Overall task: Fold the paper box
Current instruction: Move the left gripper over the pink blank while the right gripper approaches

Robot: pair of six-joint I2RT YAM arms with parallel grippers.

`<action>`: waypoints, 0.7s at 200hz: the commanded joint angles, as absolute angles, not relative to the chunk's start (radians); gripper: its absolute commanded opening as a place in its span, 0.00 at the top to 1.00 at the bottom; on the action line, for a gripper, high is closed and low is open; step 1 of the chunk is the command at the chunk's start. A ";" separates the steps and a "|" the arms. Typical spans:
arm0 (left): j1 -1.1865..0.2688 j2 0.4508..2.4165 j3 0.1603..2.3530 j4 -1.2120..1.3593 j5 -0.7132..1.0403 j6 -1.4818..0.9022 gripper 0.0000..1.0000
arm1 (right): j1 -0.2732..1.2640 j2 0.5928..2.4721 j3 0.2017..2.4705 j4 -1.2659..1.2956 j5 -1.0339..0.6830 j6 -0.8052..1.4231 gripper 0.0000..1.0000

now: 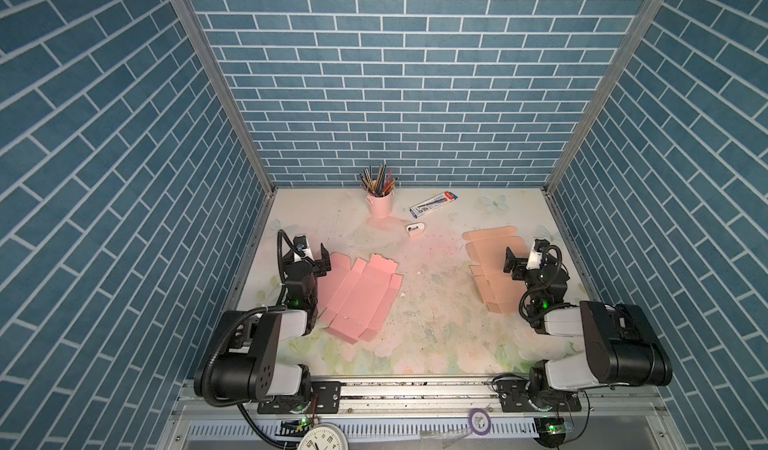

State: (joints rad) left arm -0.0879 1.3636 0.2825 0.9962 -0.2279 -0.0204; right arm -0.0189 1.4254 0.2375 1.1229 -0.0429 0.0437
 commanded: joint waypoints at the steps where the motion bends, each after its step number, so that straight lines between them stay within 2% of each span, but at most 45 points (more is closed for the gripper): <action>1: -0.118 1.282 0.332 0.840 -0.265 -0.036 0.12 | -0.022 1.339 0.247 1.026 -0.051 0.021 0.01; 43: -0.189 1.147 0.451 0.547 -0.230 -0.109 0.12 | 0.003 1.151 0.297 0.738 -0.002 0.069 0.01; 81: -0.234 1.099 0.533 0.346 -0.185 -0.328 0.12 | 0.077 1.051 0.407 0.442 0.093 0.221 0.01; 105: -0.243 1.104 0.576 0.253 -0.063 -0.445 0.12 | 0.126 1.055 0.491 0.268 0.071 0.320 0.01; 140: -0.246 1.158 0.649 0.141 0.130 -0.521 0.12 | 0.294 1.096 0.575 0.106 0.104 0.377 0.05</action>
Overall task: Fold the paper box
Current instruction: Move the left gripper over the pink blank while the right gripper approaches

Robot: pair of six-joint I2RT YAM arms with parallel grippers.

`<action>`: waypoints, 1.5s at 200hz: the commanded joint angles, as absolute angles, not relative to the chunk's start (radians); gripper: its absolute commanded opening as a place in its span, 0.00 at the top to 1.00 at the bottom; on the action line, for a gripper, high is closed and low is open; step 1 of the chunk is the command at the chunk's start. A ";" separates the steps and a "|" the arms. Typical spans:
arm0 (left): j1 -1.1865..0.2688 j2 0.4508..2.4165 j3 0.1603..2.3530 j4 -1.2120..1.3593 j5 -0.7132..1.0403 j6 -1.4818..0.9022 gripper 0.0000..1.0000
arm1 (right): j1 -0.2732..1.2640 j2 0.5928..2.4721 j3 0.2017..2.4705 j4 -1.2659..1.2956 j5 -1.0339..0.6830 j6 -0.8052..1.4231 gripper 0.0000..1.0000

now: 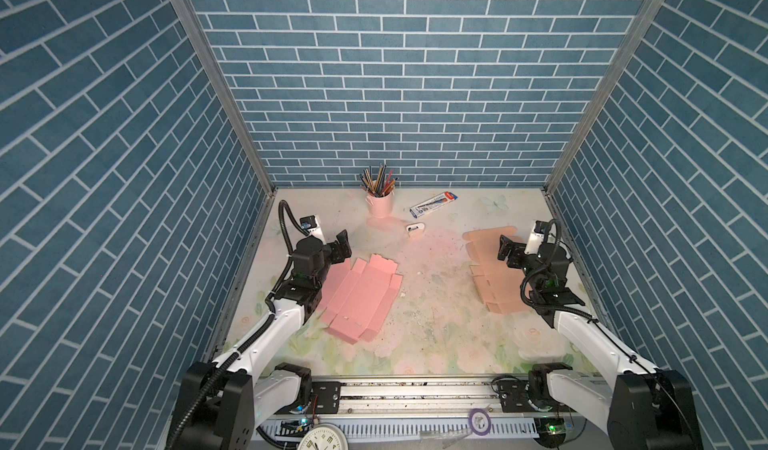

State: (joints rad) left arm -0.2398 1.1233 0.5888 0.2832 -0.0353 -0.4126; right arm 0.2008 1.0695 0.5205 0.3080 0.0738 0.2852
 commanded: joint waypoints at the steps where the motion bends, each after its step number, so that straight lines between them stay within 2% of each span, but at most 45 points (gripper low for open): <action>1: -0.246 1.160 0.651 0.137 0.132 -0.521 0.12 | 0.298 1.097 0.578 0.101 0.103 0.379 0.05; 19: -0.253 1.184 0.676 0.094 0.225 -0.530 0.12 | 0.358 1.133 0.633 0.010 0.066 0.415 0.06; 51: -0.276 1.179 0.655 0.060 0.302 -0.555 0.12 | 0.460 1.185 0.699 -0.107 -0.011 0.501 0.01; 114: -0.281 1.187 0.629 -0.032 0.358 -0.545 0.12 | 0.687 1.329 0.794 -0.163 -0.019 0.607 0.02; 187: -0.281 1.223 0.579 -0.068 0.306 -0.528 0.12 | 0.738 1.426 0.828 -0.106 -0.103 0.666 0.02; 253: -0.292 1.182 0.442 -0.046 0.266 -0.572 0.12 | 0.739 1.417 0.810 -0.113 -0.172 0.634 0.03; 300: -0.322 1.203 0.411 -0.030 0.277 -0.578 0.12 | 0.742 1.382 0.776 -0.113 -0.153 0.661 0.03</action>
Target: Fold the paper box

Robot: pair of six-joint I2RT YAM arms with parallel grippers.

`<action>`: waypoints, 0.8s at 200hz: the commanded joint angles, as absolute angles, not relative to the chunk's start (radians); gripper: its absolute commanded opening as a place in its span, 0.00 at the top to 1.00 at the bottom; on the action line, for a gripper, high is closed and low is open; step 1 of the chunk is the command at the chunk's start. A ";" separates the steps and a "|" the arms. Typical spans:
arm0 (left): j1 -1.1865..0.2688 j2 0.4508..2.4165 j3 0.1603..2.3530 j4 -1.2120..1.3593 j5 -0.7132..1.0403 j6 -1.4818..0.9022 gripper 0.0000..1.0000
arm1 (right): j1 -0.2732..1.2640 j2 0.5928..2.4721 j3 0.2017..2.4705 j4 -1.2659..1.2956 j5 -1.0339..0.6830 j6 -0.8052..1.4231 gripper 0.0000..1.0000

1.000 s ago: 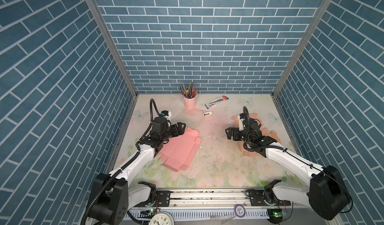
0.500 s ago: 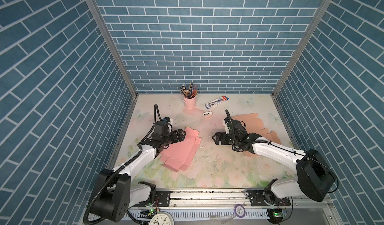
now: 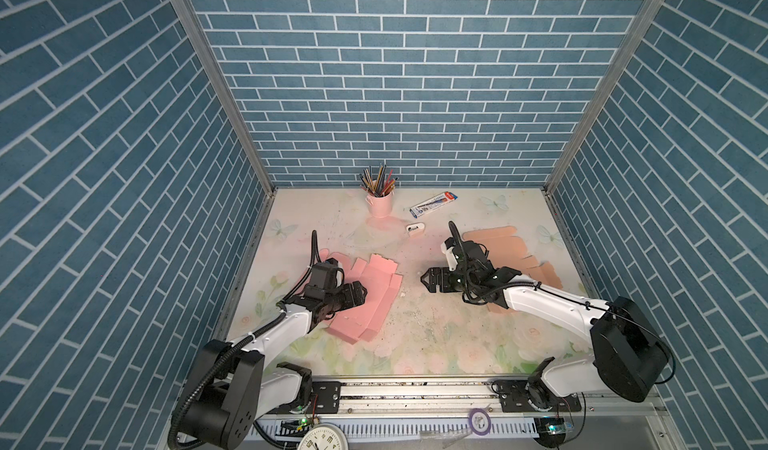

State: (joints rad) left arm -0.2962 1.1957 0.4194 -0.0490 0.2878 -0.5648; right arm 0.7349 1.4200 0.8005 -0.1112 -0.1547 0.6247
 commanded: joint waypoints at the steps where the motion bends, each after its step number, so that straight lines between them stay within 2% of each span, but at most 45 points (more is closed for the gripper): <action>1: -0.322 1.204 0.411 -0.031 0.277 -0.578 0.12 | 0.742 1.380 0.775 -0.112 -0.152 0.662 0.03; 58: -0.368 1.262 0.402 0.008 0.287 -0.602 0.12 | 0.744 1.333 0.735 -0.139 -0.117 0.675 0.02; 160: -0.549 1.303 0.406 0.141 0.309 -0.776 0.12 | 0.734 1.392 0.762 -0.129 -0.156 0.668 0.03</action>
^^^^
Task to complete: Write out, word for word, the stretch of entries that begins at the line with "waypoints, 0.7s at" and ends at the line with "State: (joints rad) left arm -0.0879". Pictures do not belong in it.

Response to the exercise:
`<action>`: waypoints, 0.7s at 200hz: the commanded joint angles, as absolute angles, not relative to the chunk's start (radians); gripper: its absolute commanded opening as a place in its span, 0.00 at the top to 1.00 at the bottom; on the action line, for a gripper, high is closed and low is open; step 1 of the chunk is the command at the chunk's start. A ";" separates the steps and a "|" the arms. Typical spans:
arm0 (left): j1 -1.1865..0.2688 j2 0.4508..2.4165 j3 0.1603..2.3530 j4 -1.2120..1.3593 j5 -0.7132..1.0403 j6 -1.4818..0.9022 gripper 0.0000..1.0000
arm1 (right): j1 -0.2732..1.2640 j2 0.5928..2.4721 j3 0.2017..2.4705 j4 -1.2659..1.2956 j5 -1.0339..0.6830 j6 -0.8052..1.4231 gripper 0.0000..1.0000

now: 

State: (joints rad) left arm -0.0879 1.3636 0.2825 0.9962 -0.2279 -0.0204; right arm -0.0189 1.4254 0.2375 1.1229 -0.0429 0.0437

The output for this exercise is complete.